■ What you will do
Your answer should show every line of the material below that includes "pink".

■ Dataset extract

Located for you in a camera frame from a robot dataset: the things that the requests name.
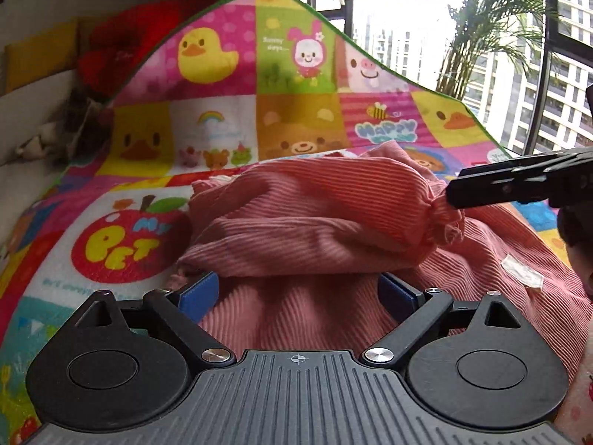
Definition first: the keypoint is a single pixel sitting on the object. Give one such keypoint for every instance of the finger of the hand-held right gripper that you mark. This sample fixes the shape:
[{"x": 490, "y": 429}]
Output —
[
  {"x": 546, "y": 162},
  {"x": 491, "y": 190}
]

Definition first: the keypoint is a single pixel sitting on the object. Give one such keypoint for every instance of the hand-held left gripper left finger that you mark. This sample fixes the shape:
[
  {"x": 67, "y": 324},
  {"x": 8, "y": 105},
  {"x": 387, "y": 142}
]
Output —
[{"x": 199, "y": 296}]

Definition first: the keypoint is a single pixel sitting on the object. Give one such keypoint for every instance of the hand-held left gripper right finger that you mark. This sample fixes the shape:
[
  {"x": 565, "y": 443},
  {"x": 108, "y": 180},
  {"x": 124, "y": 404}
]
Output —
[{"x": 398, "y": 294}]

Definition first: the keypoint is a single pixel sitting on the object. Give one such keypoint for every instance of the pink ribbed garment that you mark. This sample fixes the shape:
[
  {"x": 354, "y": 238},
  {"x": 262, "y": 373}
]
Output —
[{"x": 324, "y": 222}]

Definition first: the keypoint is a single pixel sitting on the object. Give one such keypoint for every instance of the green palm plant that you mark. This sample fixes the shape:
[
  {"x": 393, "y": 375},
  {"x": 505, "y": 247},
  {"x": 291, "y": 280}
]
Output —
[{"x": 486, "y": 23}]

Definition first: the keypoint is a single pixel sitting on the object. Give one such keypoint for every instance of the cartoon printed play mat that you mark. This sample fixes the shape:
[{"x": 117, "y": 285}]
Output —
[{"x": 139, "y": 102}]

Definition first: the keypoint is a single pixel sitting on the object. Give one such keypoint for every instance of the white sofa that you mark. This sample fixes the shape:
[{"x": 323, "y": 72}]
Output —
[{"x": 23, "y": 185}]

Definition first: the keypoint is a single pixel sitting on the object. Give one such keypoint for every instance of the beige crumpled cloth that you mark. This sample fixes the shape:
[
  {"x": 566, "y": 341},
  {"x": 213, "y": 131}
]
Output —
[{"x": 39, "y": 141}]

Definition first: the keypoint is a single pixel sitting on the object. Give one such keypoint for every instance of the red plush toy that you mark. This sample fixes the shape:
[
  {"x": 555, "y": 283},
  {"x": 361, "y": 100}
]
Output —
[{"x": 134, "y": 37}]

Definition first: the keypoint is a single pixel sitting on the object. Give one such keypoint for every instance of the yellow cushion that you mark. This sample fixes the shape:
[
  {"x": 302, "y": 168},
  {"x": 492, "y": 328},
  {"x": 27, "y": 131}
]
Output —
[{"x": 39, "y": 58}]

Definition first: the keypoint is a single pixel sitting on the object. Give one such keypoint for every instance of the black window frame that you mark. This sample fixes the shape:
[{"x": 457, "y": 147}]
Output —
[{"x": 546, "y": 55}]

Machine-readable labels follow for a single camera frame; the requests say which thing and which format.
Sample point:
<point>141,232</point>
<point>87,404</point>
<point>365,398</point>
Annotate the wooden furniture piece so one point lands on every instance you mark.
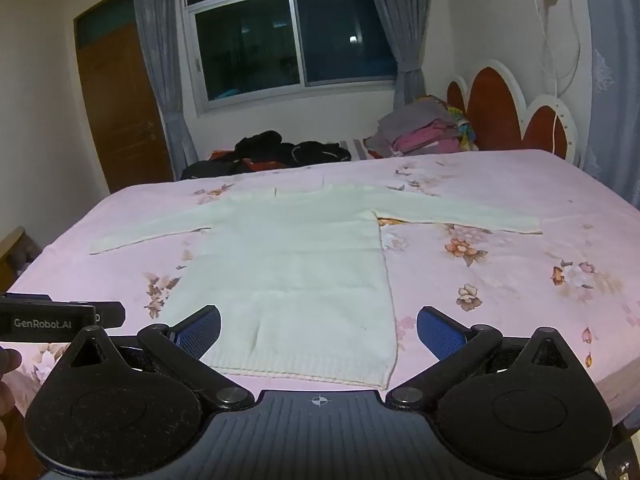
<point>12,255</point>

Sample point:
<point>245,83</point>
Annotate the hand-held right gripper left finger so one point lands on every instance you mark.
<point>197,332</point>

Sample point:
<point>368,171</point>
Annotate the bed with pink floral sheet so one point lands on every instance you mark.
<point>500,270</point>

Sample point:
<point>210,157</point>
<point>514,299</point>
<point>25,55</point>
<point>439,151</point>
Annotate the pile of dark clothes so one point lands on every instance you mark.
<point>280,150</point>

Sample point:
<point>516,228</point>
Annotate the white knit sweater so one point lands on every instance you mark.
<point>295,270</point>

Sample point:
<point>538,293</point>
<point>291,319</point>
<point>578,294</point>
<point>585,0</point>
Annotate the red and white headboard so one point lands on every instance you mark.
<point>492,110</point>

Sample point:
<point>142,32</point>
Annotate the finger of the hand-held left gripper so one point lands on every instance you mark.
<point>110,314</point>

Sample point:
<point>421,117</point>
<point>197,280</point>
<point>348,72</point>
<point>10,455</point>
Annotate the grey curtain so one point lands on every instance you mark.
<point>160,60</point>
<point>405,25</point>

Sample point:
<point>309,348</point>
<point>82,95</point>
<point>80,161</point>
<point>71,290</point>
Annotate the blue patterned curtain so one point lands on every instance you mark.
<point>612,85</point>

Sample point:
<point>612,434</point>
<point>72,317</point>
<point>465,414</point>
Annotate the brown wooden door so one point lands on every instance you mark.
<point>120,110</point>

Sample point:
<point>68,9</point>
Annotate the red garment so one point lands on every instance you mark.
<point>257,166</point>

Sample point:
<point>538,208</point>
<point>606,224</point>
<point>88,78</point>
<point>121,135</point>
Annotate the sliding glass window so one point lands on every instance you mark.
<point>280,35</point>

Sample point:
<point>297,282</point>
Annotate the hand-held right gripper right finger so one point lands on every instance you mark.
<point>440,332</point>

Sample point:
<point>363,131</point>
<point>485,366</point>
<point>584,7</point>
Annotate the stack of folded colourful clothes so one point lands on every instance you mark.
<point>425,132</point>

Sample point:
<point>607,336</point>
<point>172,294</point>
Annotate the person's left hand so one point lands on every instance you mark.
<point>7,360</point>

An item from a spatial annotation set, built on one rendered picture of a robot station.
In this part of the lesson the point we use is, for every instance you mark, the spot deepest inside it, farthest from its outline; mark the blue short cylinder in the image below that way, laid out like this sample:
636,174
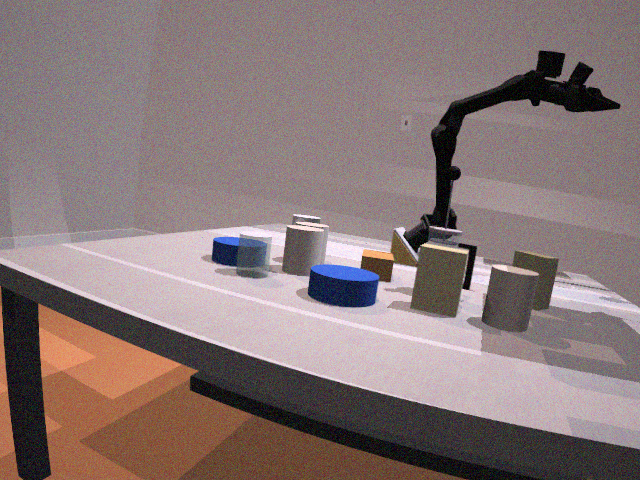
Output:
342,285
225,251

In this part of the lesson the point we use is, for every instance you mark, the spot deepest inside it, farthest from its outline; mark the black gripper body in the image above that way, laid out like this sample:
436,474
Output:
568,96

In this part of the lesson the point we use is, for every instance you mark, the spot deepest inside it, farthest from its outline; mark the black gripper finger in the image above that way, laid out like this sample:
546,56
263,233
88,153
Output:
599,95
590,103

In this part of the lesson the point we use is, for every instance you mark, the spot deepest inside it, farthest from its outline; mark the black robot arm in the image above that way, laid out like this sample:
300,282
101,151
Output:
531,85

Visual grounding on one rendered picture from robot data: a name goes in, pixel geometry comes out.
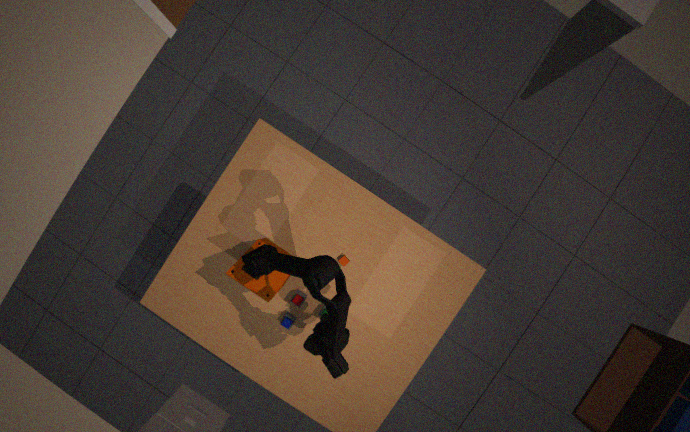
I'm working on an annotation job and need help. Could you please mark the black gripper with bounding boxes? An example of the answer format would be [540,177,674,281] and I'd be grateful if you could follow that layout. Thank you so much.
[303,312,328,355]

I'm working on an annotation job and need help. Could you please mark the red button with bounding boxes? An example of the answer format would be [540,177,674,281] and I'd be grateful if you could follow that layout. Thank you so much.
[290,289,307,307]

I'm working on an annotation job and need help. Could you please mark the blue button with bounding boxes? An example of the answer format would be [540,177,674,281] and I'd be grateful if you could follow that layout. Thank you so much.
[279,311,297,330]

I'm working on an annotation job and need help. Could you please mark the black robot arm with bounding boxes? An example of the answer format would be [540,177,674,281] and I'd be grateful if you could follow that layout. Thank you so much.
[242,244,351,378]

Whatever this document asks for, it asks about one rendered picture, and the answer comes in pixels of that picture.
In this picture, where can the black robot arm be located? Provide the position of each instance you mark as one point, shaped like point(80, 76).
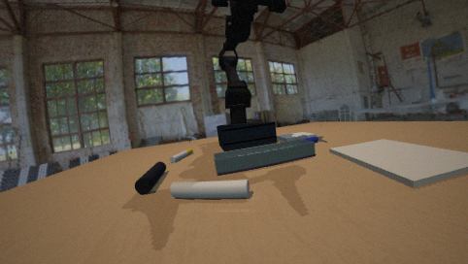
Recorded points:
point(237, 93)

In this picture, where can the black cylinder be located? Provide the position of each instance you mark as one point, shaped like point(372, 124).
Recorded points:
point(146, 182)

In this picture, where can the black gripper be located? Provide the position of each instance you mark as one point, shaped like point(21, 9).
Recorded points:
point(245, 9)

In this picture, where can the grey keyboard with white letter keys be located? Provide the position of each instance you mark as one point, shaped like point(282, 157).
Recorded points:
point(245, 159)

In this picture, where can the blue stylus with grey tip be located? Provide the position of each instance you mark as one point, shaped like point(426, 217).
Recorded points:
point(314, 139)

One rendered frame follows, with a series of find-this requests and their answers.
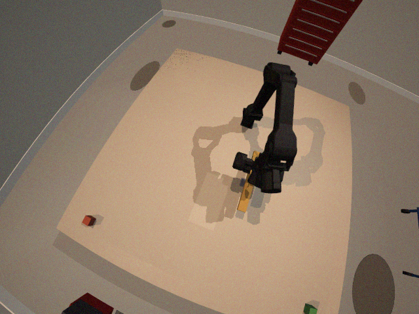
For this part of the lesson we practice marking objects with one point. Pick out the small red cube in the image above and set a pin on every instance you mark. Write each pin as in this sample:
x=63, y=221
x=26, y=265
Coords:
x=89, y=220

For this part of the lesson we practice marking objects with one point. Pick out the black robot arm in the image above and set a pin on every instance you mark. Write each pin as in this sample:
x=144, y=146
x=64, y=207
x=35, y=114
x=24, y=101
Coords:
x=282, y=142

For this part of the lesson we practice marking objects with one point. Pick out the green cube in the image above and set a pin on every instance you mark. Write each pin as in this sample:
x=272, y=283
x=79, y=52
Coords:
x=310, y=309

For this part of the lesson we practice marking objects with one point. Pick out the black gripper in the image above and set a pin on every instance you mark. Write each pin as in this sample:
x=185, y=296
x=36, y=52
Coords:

■ Written reply
Definition first: the keypoint is a single pixel sitting on the object. Give one such keypoint for every instance of the pink ribbed garment that you mark. This sample fixes the shape:
Annotate the bed with pink floral sheet so one point lands on every instance you mark.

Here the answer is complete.